Watermarked shoji paper
Shoji paper includes watermarked shoji paper called "monshoinshi." The section addressing Mino Province of "Bankin-sugiwai-bukuro" (a document concerning industrial history), which was written by Yarai MIYAKE and published in 1732 contains the term 'monshoji' (shoji covered with watermarked paper); "Mino Meisaiki," which was written by Saneomi ITO (伊藤実臣) and published in 1738, refers to the production of watermarked paper in the vicinity of the Mugigawa River basin.
In addition, "Naniwa Marukomoku" (a document concerning topography of Naniwa), which was published in 1777, refers to watermarked Minogami; moreover, "Shinsen Kami-kagami," which was published in the same year, has a section concerning paper produced in Mino, which contains the term 'monshoji' (as defined above). The monshoinshi was produced at Yanagawa in Chikugo and in Higo besides Mino, and "Shokoku Shimeiroku" (as explained above) notes that monshoinshi produced in Higo had good-quality watermarks.

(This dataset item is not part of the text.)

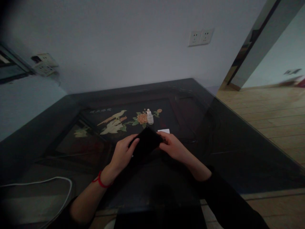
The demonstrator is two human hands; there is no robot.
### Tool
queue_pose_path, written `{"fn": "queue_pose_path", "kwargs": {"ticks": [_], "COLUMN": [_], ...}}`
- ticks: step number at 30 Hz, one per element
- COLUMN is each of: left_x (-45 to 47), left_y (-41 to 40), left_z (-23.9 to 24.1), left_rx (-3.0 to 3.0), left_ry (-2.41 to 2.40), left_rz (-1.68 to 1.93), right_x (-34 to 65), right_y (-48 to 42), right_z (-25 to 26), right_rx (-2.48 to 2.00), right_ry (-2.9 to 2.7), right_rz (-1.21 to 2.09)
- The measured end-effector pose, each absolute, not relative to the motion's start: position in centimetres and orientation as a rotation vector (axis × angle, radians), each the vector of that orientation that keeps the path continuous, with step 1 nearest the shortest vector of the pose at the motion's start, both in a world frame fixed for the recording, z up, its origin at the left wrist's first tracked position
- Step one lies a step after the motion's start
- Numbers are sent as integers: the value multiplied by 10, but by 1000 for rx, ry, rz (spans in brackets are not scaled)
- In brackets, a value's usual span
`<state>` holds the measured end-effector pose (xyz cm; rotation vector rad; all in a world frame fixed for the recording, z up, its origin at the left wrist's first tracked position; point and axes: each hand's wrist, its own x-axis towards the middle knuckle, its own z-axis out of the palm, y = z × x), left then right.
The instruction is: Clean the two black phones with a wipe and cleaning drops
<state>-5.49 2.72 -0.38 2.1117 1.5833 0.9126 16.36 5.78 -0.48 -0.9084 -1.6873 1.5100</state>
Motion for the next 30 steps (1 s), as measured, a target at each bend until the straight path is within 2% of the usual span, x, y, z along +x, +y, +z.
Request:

Mino Shoinshi was made while being decorated with beautiful watermark patterns such as a dappled pattern, key pattern, chrysanthemum arabesque pattern, oval-ring pattern, and hexagonal pattern, and used for paper-covered lamp stands, garden lanterns, and so forth, besides shoji. Rakusuishi (paper decorated with patterns by being sprayed with mist before becoming completely dry) (also known as bikoshi), which has been produced in Mino City recently, includes mon-shoin-shi-like type decorated with patterns.
In addition to monshoinshi, there is mulberry paper decorated with patterns that is called montengujo. Montengujo was originally made by block-printing mulberry paper, instead of watermarking the same, with whitewash, etc, but thereafter came to be made by stencil printing. Montengujo also allows the passage of light and thereby causes the beautiful patterns to appear, which delights the eye, and therefore has been used for garden lanterns, etc.